Monthly Archives: August 2014

LABOR LAW IN THAILAND: PART 10 – The Employees Compensation Act

The Employees Compensation Act (the “Act”) requires an employer with one employee or more to register employees (with the exception of certain categories of employees such as government officials and teachers at private schools) with the Employees Compensation Fund (the “Fund”) at the Social Security Office. The purpose of the Fund is to compensate employees — or their estate — for lost wages in the event of the employee’s employment-related injury, illness, or death, as well as for such an employee’s, medical treatment and rehabilitation, or funeral costs.

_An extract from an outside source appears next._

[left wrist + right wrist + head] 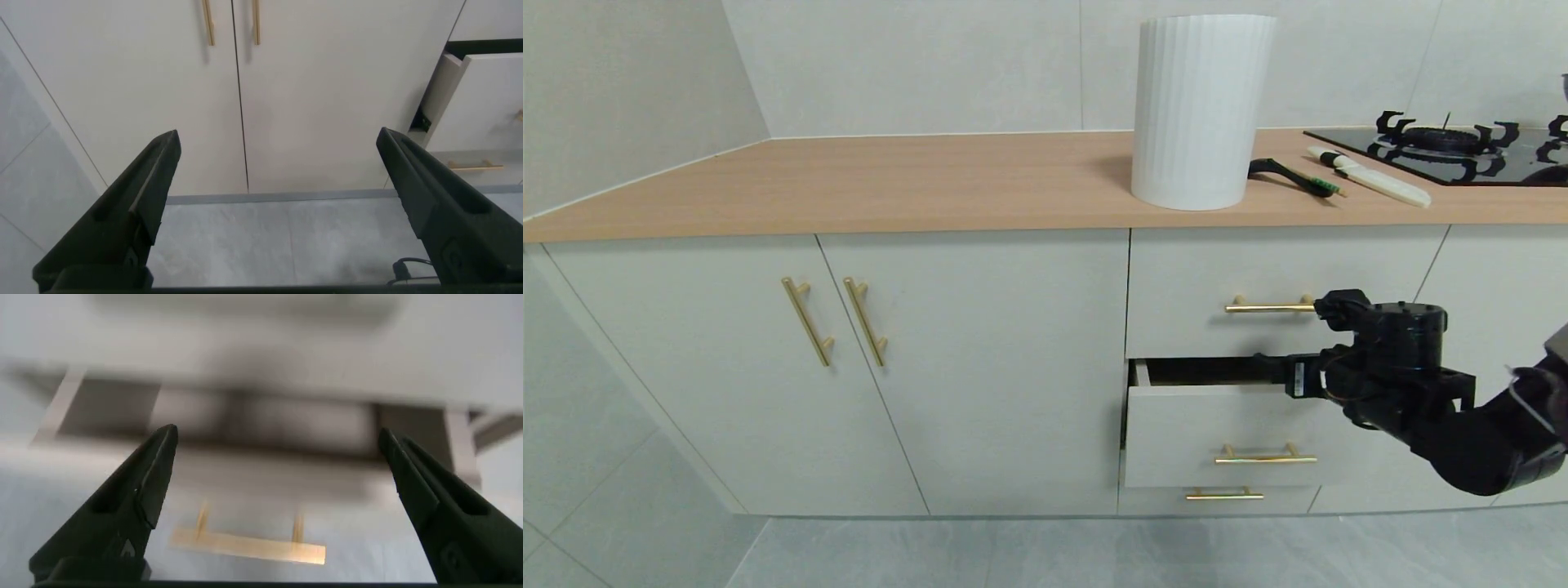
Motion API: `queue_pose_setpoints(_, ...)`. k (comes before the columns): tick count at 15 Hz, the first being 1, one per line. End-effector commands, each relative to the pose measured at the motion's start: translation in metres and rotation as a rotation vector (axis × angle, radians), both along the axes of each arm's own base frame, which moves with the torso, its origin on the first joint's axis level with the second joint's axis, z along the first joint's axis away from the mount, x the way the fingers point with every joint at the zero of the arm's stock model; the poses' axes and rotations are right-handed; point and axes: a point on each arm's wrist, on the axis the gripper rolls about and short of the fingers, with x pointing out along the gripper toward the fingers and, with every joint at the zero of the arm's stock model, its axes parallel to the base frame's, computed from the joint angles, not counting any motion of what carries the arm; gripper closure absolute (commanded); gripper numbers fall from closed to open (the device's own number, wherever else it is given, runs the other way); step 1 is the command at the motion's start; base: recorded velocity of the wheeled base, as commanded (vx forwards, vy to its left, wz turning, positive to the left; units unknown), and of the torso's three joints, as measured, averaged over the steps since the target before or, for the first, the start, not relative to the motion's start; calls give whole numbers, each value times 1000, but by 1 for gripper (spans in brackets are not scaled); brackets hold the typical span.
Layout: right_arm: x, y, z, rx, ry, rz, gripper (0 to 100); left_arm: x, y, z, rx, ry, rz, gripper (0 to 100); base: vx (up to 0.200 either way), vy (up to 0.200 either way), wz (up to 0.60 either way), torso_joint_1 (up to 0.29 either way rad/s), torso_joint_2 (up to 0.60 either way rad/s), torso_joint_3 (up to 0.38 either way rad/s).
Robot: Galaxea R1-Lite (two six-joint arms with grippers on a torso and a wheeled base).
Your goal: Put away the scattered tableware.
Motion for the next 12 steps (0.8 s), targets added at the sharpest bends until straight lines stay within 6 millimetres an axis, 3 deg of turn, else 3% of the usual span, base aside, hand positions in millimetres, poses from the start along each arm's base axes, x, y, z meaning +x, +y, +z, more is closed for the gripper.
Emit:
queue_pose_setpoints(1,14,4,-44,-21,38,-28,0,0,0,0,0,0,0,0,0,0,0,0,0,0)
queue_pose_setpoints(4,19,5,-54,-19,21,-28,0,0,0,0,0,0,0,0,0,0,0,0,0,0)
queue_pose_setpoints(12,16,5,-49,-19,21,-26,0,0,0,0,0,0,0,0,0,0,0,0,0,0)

Employers must contribute to the Fund by the end of January of every year at rates, which depend on the type of employer’s business and nature of the employee’s work. The contribution rates range from 0.2% to 1% of the employee’s total annual pay. However, where an employee’s salary exceeds Thai Baht 240,000 yearly, the base salary of that employee — for purposes of the requisite Fund contribution calculation — will be capped at Thai Baht 240,000. If an employer fails to make any required contribution to the Fund, that employer will be required to pay the outstanding contribution amount — as well as an additional penalty amount equal 3% of the unpaid contribution per month of the deficiency.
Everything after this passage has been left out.